→ **Description of the task**: Counting task for the data below: how many lines hold the word "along"? Answer with the number only.

→ **Data below**:

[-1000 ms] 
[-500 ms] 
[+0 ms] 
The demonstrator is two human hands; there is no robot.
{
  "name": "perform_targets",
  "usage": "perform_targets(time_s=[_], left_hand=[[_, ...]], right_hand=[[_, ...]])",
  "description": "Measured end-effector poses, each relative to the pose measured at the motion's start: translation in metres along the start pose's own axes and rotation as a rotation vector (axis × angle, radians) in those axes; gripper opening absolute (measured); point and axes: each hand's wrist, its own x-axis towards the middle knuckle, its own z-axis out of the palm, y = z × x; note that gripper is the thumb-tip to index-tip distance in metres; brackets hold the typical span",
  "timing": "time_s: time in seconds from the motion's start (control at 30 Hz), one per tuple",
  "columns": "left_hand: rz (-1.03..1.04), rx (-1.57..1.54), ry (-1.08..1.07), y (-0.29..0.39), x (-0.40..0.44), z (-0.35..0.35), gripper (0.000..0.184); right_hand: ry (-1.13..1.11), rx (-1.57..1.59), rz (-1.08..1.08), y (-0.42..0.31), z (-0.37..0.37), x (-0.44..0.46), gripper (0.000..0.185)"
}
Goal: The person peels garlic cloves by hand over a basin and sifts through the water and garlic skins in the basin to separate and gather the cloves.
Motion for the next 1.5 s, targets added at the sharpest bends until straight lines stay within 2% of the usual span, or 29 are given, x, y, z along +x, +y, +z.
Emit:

→ **Expected output**: 2